INPUT DATA
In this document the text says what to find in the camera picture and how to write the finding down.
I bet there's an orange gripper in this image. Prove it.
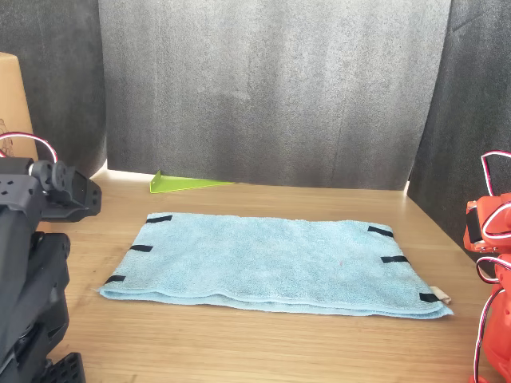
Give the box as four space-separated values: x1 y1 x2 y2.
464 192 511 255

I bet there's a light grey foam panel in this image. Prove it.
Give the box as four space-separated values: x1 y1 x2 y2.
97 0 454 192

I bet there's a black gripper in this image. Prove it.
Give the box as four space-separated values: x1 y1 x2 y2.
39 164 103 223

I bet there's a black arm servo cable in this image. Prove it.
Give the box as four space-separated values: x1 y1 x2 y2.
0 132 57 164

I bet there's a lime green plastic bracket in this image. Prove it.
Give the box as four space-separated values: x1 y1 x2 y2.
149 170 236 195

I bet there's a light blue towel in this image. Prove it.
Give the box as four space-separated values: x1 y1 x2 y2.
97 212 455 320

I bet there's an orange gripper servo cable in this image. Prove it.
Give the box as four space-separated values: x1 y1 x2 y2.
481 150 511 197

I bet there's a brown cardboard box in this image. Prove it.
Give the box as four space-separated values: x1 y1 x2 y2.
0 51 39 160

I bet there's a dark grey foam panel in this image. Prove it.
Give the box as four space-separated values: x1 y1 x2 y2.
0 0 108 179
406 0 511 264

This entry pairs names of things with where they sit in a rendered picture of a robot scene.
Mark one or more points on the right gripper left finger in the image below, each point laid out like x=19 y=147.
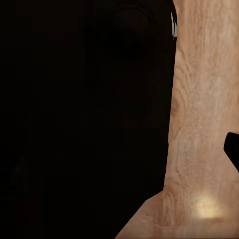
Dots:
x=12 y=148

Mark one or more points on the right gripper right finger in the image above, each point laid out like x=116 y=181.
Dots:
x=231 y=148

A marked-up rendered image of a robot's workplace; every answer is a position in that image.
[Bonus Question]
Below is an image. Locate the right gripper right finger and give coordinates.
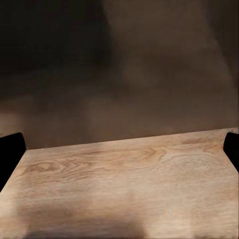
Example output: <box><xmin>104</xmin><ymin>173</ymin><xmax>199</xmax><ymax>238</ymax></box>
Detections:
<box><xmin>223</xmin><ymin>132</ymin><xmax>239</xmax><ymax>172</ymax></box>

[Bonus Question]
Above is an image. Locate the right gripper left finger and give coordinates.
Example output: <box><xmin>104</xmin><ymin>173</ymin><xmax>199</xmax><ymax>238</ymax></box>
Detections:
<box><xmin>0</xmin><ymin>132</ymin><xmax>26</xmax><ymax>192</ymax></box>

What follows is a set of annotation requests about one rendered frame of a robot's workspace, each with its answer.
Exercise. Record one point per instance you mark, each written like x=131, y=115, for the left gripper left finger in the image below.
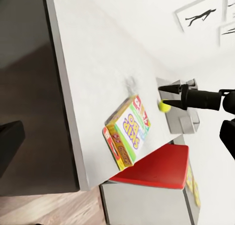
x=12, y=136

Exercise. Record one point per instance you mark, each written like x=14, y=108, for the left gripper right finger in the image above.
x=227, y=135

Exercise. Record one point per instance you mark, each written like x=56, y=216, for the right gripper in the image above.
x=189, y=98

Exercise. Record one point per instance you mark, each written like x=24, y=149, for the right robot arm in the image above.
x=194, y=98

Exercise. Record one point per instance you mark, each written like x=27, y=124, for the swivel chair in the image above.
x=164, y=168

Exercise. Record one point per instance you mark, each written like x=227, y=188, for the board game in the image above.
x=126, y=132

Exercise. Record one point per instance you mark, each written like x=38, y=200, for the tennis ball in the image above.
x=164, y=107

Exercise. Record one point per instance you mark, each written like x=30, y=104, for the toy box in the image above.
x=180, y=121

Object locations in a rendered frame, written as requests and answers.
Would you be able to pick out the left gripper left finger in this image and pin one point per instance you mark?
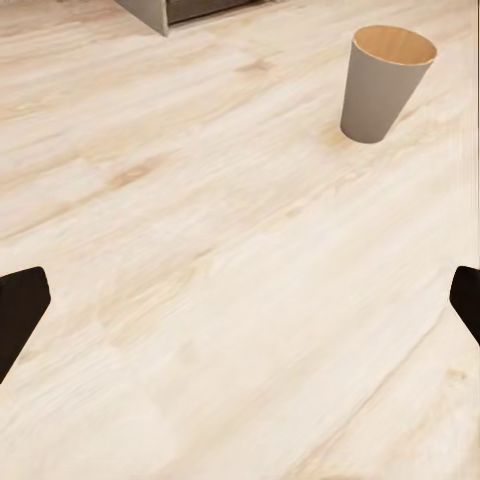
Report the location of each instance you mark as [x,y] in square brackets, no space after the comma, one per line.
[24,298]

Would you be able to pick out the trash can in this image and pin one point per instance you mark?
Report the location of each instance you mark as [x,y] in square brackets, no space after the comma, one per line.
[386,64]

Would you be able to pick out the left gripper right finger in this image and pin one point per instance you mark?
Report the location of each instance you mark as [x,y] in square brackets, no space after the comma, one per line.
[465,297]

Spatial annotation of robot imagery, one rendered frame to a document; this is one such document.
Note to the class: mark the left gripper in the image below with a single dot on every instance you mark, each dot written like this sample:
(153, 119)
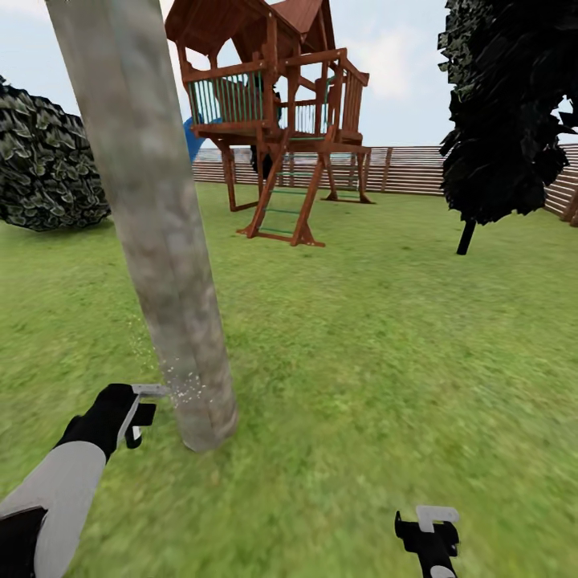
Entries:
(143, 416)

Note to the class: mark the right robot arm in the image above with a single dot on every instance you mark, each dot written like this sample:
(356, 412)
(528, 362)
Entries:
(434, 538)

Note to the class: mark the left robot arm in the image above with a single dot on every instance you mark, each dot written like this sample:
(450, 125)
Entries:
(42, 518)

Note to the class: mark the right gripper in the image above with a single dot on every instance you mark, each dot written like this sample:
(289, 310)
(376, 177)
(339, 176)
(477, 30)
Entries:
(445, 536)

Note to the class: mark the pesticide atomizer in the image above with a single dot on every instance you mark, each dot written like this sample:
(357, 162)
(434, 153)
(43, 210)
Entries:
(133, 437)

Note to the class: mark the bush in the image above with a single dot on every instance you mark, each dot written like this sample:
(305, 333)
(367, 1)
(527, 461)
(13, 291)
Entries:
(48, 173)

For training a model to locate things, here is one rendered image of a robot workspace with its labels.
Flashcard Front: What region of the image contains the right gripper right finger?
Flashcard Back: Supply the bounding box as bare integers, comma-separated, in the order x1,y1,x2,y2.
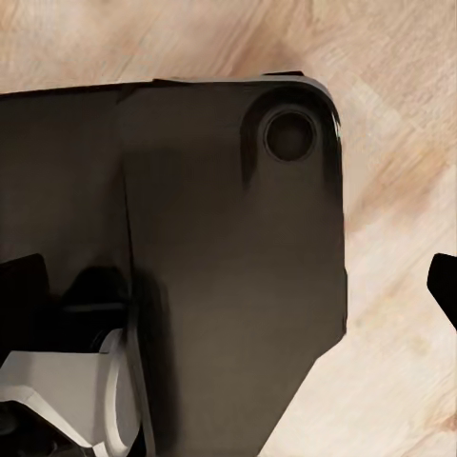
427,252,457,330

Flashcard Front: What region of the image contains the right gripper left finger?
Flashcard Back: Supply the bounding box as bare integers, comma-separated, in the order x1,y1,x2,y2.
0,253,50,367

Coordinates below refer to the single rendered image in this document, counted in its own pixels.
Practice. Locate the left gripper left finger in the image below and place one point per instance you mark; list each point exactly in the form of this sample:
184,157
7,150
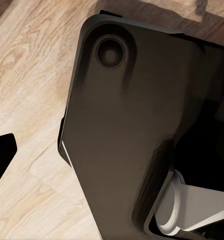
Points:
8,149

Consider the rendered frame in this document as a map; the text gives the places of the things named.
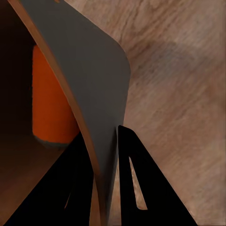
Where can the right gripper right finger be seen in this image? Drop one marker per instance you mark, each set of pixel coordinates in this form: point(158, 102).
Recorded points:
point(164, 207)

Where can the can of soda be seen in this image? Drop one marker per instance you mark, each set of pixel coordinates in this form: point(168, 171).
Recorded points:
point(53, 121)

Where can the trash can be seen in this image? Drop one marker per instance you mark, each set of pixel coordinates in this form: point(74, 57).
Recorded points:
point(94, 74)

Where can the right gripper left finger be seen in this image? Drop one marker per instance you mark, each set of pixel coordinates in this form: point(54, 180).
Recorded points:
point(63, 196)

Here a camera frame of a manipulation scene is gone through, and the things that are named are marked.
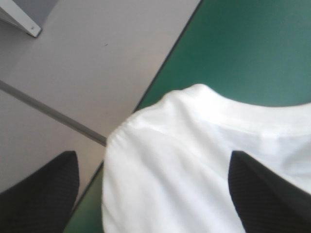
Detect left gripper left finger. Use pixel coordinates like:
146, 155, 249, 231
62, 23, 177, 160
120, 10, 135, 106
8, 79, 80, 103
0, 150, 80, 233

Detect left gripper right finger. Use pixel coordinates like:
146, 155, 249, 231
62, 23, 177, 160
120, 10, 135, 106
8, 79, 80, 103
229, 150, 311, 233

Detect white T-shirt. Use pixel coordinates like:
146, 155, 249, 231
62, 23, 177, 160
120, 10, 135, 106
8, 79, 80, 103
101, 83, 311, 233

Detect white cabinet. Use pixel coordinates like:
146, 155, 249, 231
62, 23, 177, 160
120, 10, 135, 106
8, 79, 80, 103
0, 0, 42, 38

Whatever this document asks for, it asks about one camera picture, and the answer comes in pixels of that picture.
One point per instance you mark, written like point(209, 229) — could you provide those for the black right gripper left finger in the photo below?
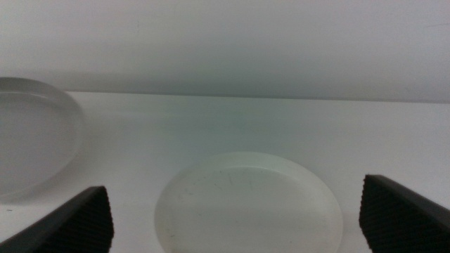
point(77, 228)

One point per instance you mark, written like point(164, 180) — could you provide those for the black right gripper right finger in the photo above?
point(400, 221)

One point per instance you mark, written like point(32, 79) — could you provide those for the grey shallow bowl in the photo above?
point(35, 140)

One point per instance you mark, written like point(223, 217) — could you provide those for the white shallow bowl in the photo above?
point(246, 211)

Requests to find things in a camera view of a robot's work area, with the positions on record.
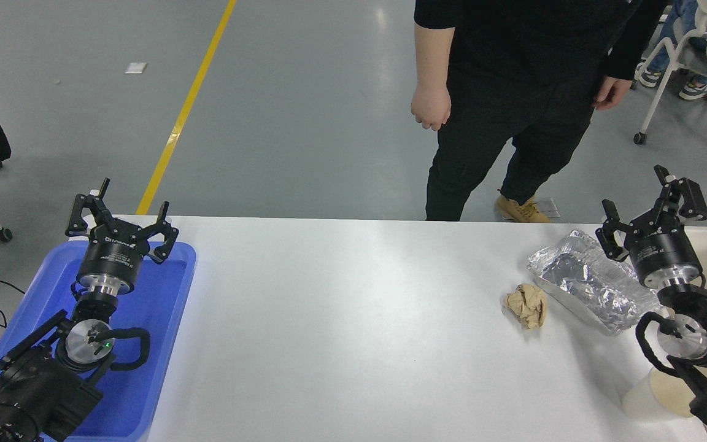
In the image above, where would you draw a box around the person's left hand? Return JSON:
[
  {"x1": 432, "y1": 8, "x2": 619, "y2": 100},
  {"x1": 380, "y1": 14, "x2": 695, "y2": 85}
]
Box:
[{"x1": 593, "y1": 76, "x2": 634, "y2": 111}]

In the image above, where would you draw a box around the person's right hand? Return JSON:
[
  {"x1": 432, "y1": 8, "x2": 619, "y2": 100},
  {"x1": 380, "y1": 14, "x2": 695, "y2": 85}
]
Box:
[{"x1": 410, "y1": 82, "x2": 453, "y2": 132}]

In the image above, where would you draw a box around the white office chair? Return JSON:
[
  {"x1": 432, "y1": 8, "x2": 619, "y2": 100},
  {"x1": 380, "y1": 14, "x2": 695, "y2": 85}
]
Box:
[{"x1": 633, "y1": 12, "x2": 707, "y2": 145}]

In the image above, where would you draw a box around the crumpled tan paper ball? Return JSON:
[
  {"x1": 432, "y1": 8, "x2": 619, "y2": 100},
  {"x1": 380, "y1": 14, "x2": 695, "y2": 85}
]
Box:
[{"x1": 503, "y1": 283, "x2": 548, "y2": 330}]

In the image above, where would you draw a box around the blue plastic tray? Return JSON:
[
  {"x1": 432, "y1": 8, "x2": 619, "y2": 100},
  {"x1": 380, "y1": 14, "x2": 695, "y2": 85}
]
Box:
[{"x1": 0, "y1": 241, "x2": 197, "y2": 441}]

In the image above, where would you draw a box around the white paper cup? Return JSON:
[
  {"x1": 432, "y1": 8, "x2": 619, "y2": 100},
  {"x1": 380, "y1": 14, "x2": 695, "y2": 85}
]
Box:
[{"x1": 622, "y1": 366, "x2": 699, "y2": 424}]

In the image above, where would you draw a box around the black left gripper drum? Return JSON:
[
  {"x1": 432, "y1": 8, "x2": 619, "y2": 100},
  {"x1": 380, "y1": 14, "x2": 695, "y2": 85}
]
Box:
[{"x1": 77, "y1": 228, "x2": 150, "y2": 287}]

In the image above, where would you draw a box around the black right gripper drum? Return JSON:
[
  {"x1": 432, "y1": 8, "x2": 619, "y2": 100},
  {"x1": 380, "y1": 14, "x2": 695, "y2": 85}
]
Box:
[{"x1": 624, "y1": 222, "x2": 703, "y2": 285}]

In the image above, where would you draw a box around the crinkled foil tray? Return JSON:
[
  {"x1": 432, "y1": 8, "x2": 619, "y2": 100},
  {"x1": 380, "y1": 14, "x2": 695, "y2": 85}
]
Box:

TASK
In the records above, find each line holding "more" and copy it.

ANSWER SPACE
Mark one or more points on the right gripper left finger in the image below, each point laid out like x=19 y=147.
Mark one or more points on the right gripper right finger in the image above, each point laid out like x=116 y=181.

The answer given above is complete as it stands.